# EXERCISE OBJECTIVE
Only one stretch of the listing below is wanted. Begin at the line that has "If you could mark the black left", stop after the line that has "<point>280,99</point>", and repeat every line in between exactly.

# DATA FOR THIS TASK
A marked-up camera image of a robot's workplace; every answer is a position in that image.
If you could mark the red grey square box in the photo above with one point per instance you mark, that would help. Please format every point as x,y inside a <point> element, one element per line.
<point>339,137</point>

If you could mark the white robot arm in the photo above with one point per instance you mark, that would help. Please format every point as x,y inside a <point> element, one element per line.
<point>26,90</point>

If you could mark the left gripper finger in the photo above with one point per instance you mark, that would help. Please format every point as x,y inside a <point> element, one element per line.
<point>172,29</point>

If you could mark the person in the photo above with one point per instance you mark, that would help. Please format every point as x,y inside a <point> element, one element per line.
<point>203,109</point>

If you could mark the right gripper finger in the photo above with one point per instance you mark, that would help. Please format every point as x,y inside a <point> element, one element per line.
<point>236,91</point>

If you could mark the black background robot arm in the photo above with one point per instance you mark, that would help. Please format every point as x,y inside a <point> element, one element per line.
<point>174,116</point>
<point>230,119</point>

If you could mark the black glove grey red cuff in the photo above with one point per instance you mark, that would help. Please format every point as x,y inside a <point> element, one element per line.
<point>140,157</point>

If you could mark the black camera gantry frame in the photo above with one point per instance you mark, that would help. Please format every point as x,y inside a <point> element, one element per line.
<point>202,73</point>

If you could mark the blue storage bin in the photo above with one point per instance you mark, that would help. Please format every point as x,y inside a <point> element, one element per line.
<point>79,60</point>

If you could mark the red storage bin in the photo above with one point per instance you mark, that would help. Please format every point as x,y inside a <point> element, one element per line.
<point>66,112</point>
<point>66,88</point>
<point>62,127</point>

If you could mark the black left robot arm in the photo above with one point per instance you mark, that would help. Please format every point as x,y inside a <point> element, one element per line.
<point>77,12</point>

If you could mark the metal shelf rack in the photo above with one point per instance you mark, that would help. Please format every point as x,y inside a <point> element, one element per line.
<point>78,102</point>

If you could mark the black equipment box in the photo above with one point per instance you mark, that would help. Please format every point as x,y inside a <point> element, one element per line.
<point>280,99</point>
==
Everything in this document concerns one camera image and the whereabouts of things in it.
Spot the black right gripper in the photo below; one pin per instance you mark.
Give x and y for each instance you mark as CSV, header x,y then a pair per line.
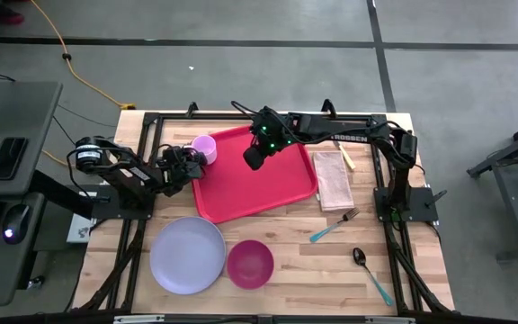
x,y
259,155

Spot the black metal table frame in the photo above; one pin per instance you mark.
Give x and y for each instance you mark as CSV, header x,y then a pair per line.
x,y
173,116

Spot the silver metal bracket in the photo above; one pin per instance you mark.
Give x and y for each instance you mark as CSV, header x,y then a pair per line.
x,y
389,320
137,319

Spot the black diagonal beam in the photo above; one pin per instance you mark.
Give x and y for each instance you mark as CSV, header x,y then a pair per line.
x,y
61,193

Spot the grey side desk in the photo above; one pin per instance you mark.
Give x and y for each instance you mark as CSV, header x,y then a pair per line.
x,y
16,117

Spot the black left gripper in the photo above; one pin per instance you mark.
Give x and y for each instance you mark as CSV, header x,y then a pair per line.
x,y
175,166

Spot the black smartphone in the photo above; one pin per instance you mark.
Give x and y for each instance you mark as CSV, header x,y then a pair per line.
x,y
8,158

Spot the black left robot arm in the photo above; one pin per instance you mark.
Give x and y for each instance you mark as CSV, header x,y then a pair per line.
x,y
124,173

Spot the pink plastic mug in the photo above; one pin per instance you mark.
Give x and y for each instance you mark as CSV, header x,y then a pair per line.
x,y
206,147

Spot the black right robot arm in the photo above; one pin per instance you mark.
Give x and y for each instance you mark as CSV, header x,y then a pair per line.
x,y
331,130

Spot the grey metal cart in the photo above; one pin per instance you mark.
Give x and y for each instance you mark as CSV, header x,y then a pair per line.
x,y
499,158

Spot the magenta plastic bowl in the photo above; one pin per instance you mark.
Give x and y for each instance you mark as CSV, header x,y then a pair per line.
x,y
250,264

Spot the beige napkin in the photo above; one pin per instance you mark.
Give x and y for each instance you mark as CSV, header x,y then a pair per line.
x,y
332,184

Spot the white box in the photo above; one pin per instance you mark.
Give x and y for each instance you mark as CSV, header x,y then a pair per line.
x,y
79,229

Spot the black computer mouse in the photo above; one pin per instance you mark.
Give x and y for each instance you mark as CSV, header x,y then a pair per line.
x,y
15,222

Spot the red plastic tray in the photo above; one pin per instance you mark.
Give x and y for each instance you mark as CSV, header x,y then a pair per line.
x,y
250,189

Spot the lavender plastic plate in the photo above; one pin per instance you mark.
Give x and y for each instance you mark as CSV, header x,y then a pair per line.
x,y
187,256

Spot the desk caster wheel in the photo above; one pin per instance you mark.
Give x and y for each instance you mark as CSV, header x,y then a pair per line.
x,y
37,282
---
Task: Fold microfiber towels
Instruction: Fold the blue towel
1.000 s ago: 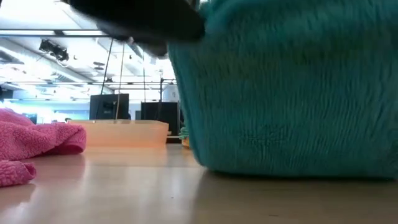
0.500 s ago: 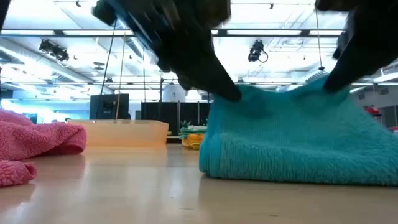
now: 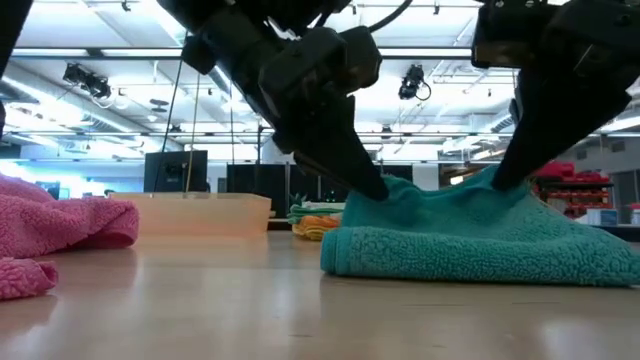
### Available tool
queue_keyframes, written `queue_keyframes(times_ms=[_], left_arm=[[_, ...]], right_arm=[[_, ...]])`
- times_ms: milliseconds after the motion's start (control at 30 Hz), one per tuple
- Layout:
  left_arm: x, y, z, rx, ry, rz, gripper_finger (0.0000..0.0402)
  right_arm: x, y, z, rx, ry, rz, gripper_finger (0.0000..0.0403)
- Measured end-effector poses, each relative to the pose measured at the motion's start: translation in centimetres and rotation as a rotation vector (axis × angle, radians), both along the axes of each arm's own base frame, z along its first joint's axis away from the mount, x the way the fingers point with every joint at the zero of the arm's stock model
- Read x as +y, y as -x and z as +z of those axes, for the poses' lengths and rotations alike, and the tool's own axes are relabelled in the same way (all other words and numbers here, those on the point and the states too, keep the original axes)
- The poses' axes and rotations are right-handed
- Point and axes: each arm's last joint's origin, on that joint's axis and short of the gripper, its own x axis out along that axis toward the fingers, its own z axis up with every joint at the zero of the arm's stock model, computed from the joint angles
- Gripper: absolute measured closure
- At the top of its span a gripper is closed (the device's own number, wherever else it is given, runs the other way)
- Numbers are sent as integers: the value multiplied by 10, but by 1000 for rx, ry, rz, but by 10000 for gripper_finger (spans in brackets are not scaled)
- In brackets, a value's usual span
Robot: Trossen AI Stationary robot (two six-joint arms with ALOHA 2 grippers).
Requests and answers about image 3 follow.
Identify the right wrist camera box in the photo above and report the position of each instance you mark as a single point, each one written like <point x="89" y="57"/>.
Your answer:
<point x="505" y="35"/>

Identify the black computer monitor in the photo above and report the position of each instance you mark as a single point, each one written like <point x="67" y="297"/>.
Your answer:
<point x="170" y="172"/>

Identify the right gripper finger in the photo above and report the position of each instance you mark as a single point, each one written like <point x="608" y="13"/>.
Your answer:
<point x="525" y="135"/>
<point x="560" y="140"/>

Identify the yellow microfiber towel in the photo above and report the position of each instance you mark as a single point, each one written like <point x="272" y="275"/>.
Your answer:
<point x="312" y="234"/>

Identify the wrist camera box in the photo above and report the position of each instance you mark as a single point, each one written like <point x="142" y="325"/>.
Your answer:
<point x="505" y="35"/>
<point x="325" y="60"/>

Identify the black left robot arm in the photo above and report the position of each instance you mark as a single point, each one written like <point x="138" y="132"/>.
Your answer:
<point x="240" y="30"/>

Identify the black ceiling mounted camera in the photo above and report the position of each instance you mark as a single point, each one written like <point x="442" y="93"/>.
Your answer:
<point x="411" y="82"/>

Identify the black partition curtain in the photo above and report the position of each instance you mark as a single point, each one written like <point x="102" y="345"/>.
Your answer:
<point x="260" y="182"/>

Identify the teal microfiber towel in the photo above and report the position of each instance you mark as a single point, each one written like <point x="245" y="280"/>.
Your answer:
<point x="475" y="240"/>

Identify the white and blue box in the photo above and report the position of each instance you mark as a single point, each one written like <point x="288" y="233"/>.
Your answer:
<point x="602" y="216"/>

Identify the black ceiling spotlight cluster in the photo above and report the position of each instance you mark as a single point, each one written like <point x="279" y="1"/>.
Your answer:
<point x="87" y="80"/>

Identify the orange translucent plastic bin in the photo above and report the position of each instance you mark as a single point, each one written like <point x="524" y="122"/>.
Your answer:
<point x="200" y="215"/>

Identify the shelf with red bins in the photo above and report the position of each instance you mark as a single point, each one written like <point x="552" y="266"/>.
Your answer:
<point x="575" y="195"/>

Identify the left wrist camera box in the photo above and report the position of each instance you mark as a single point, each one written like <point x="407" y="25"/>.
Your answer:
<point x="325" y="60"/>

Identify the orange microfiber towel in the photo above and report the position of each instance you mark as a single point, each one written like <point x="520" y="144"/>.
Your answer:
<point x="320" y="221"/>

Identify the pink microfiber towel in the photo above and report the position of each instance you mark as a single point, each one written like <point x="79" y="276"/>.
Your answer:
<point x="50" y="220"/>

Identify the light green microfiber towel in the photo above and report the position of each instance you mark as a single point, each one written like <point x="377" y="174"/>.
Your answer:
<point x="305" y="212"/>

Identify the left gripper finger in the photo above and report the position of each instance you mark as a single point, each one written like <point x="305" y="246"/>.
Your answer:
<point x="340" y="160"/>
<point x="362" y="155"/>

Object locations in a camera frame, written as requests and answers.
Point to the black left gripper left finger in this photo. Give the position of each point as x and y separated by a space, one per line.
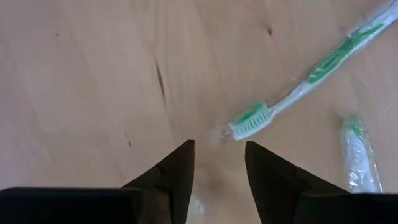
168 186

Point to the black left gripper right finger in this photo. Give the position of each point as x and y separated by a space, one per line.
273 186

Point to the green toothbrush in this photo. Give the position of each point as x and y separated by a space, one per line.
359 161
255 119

# ANSWER BOX
If you could mark the black left robot arm in the photo above with one point per instance you mark, that would help. Please format every point as x,y inside a <point> element, one element per line.
<point>77,12</point>

If you could mark the metal shelf rack in the photo above with one point per instance you mark, that would help. Please format every point as x,y inside a <point> element, one element per line.
<point>78,102</point>

If you could mark the black equipment box in the photo above with one point per instance you mark, that would help. Please format every point as x,y inside a <point> element, one element per line.
<point>280,99</point>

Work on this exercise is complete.